Yazında işlenen, geliştirilen konunun anlamca ortaya koyduğu ana yönelime değinecek olursak arayış, kimlik sorunu, bireyin iç dünyasında yaşadığı bunalımlar, savaşlar, cinsellik, yabancılaşma, psikolojik sorunlar gibi konular işlenir. Postmodern metinlerin yapı unsurlarında (olay örgüsü, zaman kavramı, mekan kurgusu, şahıs kadrosu) kopukluklar görülür. Postmodern yazın ürünlerinde dikkat çeken bir başka nitelik ise yazın ürünlerinde açık veya örtük biçimde kullanılan imgelerdir. Postmodern metinlerde gerçek düşe karışır. “Bildiğim, ansıdığım şu: karlı bir dağ başında buldum bir gün kendimi. Bir kazazede miydim? Yoksa bir sürgün mü? Yoksa bir mahkum mu? Öyleyse neydi suçum?” (Edgü, 2022: 22) Postmodern eserlerin bir diğer önemli özelliği ise bireyin hissettikleridir. Birey kendini hiçbir yere ait hissedemez, yolunu kaybetmiştir. Postmodern metinler öğüt verme yerine gerçekleri sezdirme yoluyla okura ulaştırır. Romanlarda olan klasik olay kurgusunun aksine postmodern romanlarda kurgulanan bir olay yoktur. Postmodern eserlerin amacı olayı anlatmak değil, olayın hissettirdiği duyguları, etki ettiği izlenimleri “yabancılaşma, yalnızlık, bunalım” gibi duyguları anlatmaktadır. “Çünkü ben de bir insanoğluydum. İnsanoğulları içinde bir insanoğlu. Yabancılar arasında bir yabancı.” (Edgü, 2022: 23) 

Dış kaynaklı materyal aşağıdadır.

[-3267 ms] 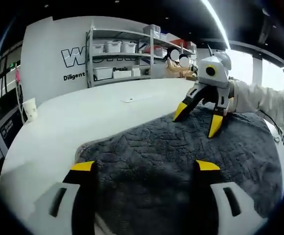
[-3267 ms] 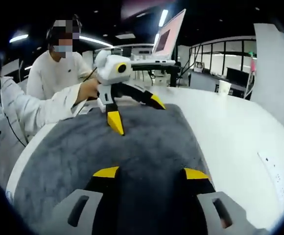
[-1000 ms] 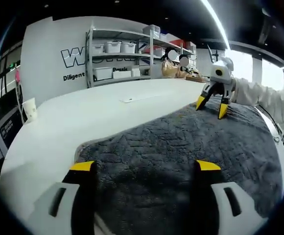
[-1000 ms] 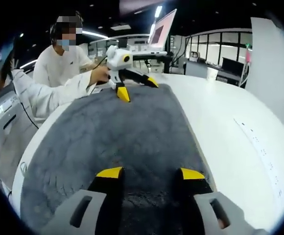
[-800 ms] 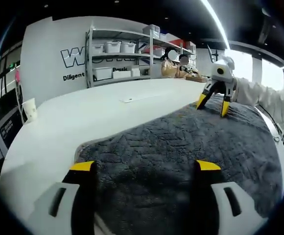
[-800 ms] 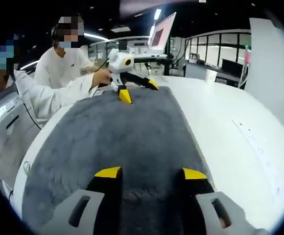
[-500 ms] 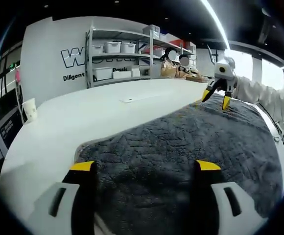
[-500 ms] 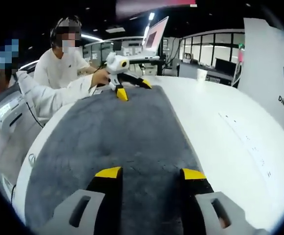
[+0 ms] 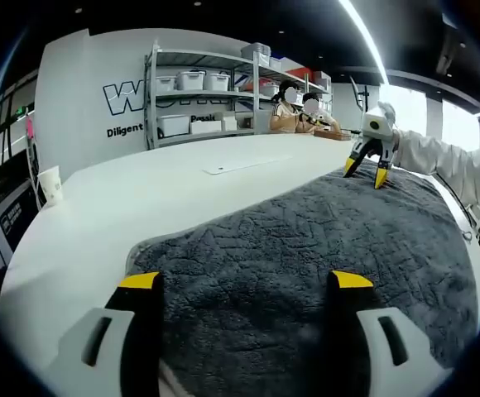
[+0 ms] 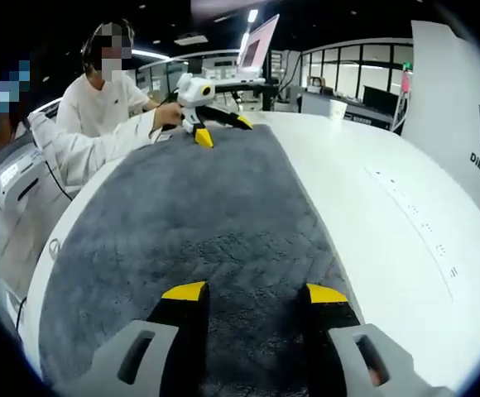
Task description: Open the folded towel by lifting each exposed corner and separating the folded layers until the towel lies flat within the target outline without major curled edges
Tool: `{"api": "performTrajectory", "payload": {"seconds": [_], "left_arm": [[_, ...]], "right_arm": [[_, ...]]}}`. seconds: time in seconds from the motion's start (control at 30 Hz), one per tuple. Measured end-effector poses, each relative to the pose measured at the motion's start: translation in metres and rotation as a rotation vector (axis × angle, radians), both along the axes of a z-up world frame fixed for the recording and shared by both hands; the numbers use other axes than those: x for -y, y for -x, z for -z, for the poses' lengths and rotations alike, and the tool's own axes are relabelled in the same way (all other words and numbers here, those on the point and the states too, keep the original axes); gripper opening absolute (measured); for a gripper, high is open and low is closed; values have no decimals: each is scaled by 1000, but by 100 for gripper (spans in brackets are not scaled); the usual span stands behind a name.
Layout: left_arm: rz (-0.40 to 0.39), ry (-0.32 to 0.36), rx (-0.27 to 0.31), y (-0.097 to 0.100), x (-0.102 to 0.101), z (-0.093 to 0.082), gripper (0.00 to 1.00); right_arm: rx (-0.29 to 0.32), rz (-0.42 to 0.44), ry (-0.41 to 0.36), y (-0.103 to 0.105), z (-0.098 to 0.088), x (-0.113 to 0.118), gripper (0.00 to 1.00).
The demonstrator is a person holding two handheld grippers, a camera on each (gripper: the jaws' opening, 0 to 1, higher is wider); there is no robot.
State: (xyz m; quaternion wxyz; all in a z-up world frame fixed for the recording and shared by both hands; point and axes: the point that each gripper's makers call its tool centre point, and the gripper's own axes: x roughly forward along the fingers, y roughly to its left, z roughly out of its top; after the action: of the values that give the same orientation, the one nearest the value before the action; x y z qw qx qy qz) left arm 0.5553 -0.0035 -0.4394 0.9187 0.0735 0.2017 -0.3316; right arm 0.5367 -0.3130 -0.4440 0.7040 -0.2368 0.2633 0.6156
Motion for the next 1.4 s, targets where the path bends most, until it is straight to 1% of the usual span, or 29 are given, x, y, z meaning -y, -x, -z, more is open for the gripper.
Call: {"api": "performTrajectory", "payload": {"seconds": [0.2, 0.7, 0.9, 1.03, 1.13, 1.23, 1.4], "left_arm": [[0, 0, 1, 0, 0, 0, 80], [1, 1, 1, -1, 0, 0, 81], [2, 0, 2, 0, 0, 1, 81], [2, 0, 1, 0, 0, 1, 81], [2, -1, 1, 0, 0, 1, 81], [2, 0, 1, 0, 0, 0, 81], [1, -1, 1, -1, 0, 0, 81]], "right_arm": [[-3, 5, -15, 0, 0, 3, 40], [-2, 16, -23, 6, 1, 12, 38], [-8, 23, -11, 6, 0, 11, 39], [-5, 18, -8, 8, -1, 11, 42], [2, 28, -12, 7, -7, 15, 45], [4, 38, -31, 8, -14, 21, 44], [11, 62, -12, 8, -14, 39, 43]]}}
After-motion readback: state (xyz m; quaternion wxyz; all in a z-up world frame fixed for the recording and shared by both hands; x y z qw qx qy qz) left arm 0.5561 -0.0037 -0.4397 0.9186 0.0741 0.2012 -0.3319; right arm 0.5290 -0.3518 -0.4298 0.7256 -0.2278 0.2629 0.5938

Geleneksel romanlarda olan kronolojinin aksine postmodern romanlarda kronolojik bir anlatım yoktur. Geleneksel romanların aksine postmodern romanlarda zaman belirsiz ve durağandır. Postmodern romanlarda “an” önemlidir. Yazar zamanda atlama yada geçmişe gitme gibi tekniklerden yararlanır. Geleneksel metinlerin aksine postmodern metinlerde kesin yargılar ve tek bir doğru yoktur. Her okur okuduğu metni yeniden yorumlayabilir ve bu her okuyuşta değişebilir. Postmodern metnin sonu birkaç sonla bitebilir ve bu yorum okuyucuya bırakılmıştır. Postmodern metinlerde yazar, anlatımının kurmaca olduğunu okuyucuya hissettirir. Okurla konuşarak anlatının hayal ürünü olduğunu vurgular. Yazar, metni neden yazdığını, yazma serüvenini metnin ortasında bir anda keser ve nasıl kurguladığını okuyucuyla paylaşır. Bu anlatım tekniği postmodern metinlerde kullanılan “üstkurmaca” tekniğidir. Postmodern metinlerde asıl amaç romanı yazmak değil romanı kurgulamaktır.

 

Ferit Edgü bireyin sorunlarını toplumla olan iletişimi ve ilişkisi çerçevesinde değerlendirir. Eserlerinin dikkat çeken bir diğer noktası ise eserlerinde ele aldığı kişinin hem kişi hem karakter hemde anlatıcının kendisi olmasıdır. “Bireydeki toplumu ararken toplumdaki bireyle baş başa kalır. Onun bireyi var olma / olamama sürecinde bireyleşme sancıları yaşar. Anlatı yerlemlerinde bireyin kendini kuşatan uzan içinde sıkışmışlığını söyleşilerin arasına gizlediği kimi gönderme ve örtük anlamlarla okura aktarır. Bunu o kadar gerçekçi ve dolaysızca yapar ki anlatı yerlemlerini oluşturan her bir öğe ana izleği ortaya çıkartma, bir başka anlatımla onu belirginleştirme işlevi üstlenir.” (Genç, 2020: 456)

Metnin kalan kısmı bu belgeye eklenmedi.